Why A Keyboard Is The Only Way To Beat Apple

Why A Keyboard Is The Only Way To Beat Apple

The killer (or be killed) feature of the new Microsoft Surface for Windows RT is its keyboard. The tablet itself is a wonderful device. It’s got a great body and a (seemingly) fast processor, but input is everything.

At the Surface launch yesterday, the auditorium was packed with tech press and lots of MacBook Airs, but there was nary an iPad to be seen. And that’s because you can’t really type on an iPad. If Microsoft has made something you can truly type on, that’s something we’re going to see at events like this in the future.

Here is the state of the tablet computer market: there is no reason to buy anything other than an iPad. OK, if you’re slicing very thinly, you can make a case for the Kindle Fire as a cheap-ish media consumption device. But that’s about it. The iPad on the other hand is clearly a creative device. But when it comes to inputting text, it’s just not very useful. In retrospect, all that consumption-only crap that was being bandied about when the iPad launched was kind of right in its own wrong way.

Do you remember when people used to complain about software keyboards, like the ones on the iPhone and iPad? The prevailing wisdom, when the iPhone launched, maintained that physical keyboards were so much better than softkeys that the mere presence of physical keys offered a compelling reason to not buy an iPhone. That was stupid. Everyone who bought into that logic lost sight of one very important thing: even the very best mobile keyboards were awful.

The iPad and iPhone turned out to be good enough at input, and the operating system and phenominal app ecosystem made up for the rest. That’s still true. The iPad, even the newest one, is far from perfect, but it’s better than every other tablet on the market. But what was true then is also true now — you just can’t type as quickly on it as you can on a real, physical keyboard. My brand new third-generation iPad doesn’t do text input any better than my first-generation iPad did. And when it comes to Android, the situation is even worse.

What the Blackberry fans argued years ago turned out to be kind of true: softkeys aren’t very good for typing. But when it comes to the iPad, physical keyboards aren’t much better. I know, because like a child that just can’t learn, I keep buying them too.

I’ve bought three and tested several others. The reason you do not see normal people using iPad-accessory keyboards is because they are all horrible. Standalone keyboards are too much of a device disconnect, while combination case/keyboards are ugly, bulky and often don’t work very well. This is an entry point for Microsoft.

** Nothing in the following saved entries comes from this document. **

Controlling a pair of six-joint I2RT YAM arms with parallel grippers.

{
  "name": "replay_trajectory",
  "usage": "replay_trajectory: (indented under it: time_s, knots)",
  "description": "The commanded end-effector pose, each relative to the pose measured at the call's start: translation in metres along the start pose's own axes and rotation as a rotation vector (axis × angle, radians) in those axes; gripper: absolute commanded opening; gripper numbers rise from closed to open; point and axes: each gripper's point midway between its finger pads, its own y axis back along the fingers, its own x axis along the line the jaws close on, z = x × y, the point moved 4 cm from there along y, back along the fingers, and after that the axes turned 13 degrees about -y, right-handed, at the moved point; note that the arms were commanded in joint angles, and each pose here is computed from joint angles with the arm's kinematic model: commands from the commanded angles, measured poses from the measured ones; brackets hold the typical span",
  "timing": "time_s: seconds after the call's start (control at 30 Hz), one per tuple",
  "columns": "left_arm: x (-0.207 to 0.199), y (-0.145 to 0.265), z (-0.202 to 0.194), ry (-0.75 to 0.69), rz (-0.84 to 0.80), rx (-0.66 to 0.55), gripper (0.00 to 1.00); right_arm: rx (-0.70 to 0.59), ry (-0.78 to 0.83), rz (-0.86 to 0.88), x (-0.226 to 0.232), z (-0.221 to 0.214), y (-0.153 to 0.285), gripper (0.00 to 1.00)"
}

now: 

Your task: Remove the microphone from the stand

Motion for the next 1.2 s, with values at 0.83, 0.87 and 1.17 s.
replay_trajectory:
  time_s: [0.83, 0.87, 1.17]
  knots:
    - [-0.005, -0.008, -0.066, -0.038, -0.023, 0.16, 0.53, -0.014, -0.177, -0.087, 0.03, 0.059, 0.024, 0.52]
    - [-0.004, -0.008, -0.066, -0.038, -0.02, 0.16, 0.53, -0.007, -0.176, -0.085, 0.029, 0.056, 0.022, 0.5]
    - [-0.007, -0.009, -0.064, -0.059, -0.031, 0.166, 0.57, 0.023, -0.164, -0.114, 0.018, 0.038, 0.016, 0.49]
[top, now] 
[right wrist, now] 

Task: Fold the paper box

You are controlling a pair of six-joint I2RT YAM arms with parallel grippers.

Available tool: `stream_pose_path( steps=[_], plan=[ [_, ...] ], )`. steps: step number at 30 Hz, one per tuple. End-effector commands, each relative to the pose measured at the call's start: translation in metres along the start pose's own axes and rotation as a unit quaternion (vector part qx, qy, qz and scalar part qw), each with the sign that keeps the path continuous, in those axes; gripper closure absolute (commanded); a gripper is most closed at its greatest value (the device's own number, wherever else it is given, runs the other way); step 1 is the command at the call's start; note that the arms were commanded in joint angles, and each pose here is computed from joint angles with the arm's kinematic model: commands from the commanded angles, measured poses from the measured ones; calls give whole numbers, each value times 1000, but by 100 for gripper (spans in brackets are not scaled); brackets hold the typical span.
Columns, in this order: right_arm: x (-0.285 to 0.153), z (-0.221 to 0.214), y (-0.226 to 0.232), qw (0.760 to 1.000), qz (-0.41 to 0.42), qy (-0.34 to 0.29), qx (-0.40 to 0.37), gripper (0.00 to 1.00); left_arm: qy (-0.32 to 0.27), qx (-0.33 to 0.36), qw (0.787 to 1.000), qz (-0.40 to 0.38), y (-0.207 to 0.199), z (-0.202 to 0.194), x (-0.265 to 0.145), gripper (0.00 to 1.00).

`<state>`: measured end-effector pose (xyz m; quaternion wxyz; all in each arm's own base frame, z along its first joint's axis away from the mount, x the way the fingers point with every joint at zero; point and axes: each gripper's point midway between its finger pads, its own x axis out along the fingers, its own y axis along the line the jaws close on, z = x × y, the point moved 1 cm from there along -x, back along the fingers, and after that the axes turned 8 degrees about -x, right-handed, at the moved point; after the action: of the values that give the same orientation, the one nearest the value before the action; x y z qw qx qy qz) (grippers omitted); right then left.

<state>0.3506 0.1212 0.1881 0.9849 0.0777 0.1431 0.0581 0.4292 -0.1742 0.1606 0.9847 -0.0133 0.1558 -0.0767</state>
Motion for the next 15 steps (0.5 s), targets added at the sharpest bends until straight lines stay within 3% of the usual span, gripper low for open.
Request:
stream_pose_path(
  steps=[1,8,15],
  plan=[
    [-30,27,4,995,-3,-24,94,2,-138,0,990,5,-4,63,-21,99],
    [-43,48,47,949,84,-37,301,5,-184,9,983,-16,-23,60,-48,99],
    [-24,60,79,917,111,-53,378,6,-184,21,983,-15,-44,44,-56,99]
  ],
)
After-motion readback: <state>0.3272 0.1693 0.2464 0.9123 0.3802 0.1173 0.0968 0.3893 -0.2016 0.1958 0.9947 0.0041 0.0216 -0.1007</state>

There was a security guard at the Microsoft event who pointed at my Macbook Air and asked me, “Is it true that once you go Mac you never go back?” Like most every other journalist at the Surface launch, I was on a Macbook Air. It’s not a conspiracy; there’s a simple explanation: journalists have to type lots of words in places that aren’t our office, and the Macbook Air is best for that because it’s incredibly portable but still powerful and easy to type on. I do go back, but for me Windows has become a desktop OS, because the Macbook Air so completely owns portable computing.

But you know what? I’d love to start thinking of it as cumbersome and clunky. I’d love to be able to slim down even further. There’s an outside shot that a Surface for Windows RT could do that, but it all depends on how well the keyboard works, which is still a big unknown.

Microsoft made a big deal over the Surface TouchCover, with its built-in keyboard and the kickstand that collapses away, and it’s easy to see why. The TouchCover is so thin, and it flips back and forth so easily that you won’t really think of it as a keyboard. It’s a fold-over sleeve, but it’s a sleeve you can touch-type on, with a self-contained stand, too. It’s something you can put in your lap and get things done.

Maybe. If it works.

Microsoft wouldn’t really let us put it to the test.

At the Surface release, I saw an impressive demo but didn’t really go hands-on with it. My guess is that my total in-my-mitts time with the various tablets was somewhere between one and two minutes (which, in fairness to Microsoft, was more than I got with the first iPhone or iPad when they were announced) and got no time at all using the keyboard — its killer feature.

The Surface tablets that we got to examine were turned on, but they didn’t have SmartCovers attached, and the Surfaces with SmartCovers weren’t booted up. Microsoft was covering something, alright.

I hope that it works as well as promised, even though I’m sceptical that it will, simply because I wasn’t given the opportunity to see it for myself when there was clearly an opportunity for that. Because if Microsoft can solve input with its super-slim, touch-typing keyboard and case, then it will have pushed the tablet market forwards again, and that’s always a good thing.